■ ASSIGNMENT
What is needed is an exact reproduction of the listing, without its pictures.

*** INFORMATION SUPPLIED Section Begins ***

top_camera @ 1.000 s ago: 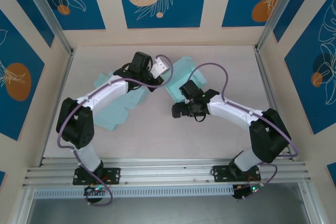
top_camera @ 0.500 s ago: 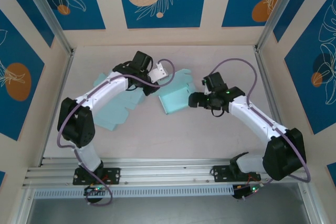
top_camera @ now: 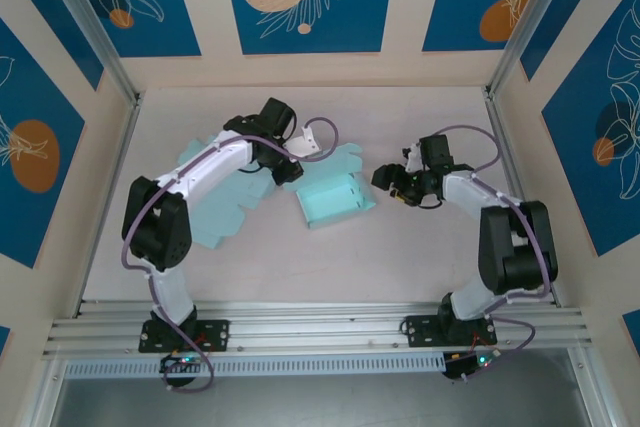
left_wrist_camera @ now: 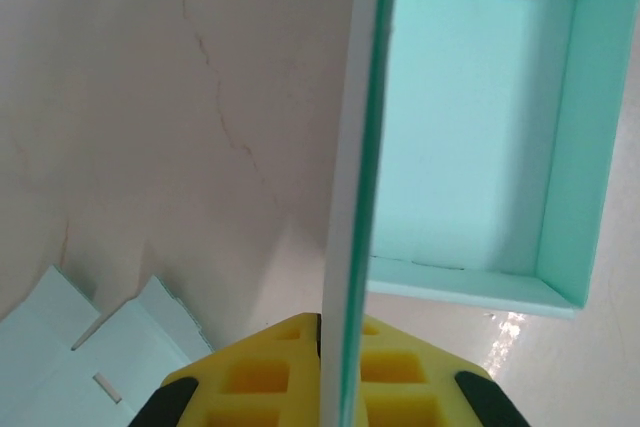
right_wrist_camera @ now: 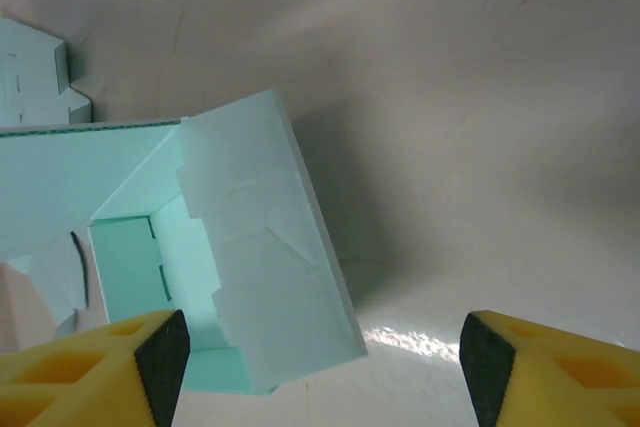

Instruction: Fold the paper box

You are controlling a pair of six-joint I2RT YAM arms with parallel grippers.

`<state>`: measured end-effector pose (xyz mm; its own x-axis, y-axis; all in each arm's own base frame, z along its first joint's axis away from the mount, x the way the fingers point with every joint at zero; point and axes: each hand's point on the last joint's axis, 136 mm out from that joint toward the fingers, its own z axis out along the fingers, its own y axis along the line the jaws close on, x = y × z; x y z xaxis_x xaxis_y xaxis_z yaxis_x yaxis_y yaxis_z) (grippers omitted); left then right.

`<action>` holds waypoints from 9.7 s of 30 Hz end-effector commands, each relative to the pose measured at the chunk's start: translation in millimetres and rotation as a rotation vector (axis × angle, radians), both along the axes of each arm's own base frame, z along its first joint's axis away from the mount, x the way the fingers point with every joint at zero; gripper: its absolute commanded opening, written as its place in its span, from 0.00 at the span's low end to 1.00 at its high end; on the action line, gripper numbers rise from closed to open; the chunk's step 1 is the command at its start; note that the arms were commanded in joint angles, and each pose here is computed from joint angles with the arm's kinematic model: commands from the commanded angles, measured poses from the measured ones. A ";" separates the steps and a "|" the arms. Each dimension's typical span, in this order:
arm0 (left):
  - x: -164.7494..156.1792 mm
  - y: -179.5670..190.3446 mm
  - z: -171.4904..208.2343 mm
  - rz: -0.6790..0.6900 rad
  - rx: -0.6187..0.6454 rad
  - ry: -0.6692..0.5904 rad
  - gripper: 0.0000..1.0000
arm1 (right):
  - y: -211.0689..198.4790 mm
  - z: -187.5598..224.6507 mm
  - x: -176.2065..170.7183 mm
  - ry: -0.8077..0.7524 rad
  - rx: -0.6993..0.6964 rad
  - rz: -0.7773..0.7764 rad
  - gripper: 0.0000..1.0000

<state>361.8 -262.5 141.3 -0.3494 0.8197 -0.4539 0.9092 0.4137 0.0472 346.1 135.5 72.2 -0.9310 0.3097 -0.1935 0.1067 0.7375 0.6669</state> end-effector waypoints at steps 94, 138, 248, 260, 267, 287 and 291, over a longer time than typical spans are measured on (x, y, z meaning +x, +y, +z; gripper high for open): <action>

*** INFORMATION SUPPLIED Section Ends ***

■ THE ANSWER
top_camera @ 1.000 s ago: 
top_camera @ 0.500 s ago: 
top_camera @ now: 
left_wrist_camera @ now: 
right_wrist_camera @ now: 

Instruction: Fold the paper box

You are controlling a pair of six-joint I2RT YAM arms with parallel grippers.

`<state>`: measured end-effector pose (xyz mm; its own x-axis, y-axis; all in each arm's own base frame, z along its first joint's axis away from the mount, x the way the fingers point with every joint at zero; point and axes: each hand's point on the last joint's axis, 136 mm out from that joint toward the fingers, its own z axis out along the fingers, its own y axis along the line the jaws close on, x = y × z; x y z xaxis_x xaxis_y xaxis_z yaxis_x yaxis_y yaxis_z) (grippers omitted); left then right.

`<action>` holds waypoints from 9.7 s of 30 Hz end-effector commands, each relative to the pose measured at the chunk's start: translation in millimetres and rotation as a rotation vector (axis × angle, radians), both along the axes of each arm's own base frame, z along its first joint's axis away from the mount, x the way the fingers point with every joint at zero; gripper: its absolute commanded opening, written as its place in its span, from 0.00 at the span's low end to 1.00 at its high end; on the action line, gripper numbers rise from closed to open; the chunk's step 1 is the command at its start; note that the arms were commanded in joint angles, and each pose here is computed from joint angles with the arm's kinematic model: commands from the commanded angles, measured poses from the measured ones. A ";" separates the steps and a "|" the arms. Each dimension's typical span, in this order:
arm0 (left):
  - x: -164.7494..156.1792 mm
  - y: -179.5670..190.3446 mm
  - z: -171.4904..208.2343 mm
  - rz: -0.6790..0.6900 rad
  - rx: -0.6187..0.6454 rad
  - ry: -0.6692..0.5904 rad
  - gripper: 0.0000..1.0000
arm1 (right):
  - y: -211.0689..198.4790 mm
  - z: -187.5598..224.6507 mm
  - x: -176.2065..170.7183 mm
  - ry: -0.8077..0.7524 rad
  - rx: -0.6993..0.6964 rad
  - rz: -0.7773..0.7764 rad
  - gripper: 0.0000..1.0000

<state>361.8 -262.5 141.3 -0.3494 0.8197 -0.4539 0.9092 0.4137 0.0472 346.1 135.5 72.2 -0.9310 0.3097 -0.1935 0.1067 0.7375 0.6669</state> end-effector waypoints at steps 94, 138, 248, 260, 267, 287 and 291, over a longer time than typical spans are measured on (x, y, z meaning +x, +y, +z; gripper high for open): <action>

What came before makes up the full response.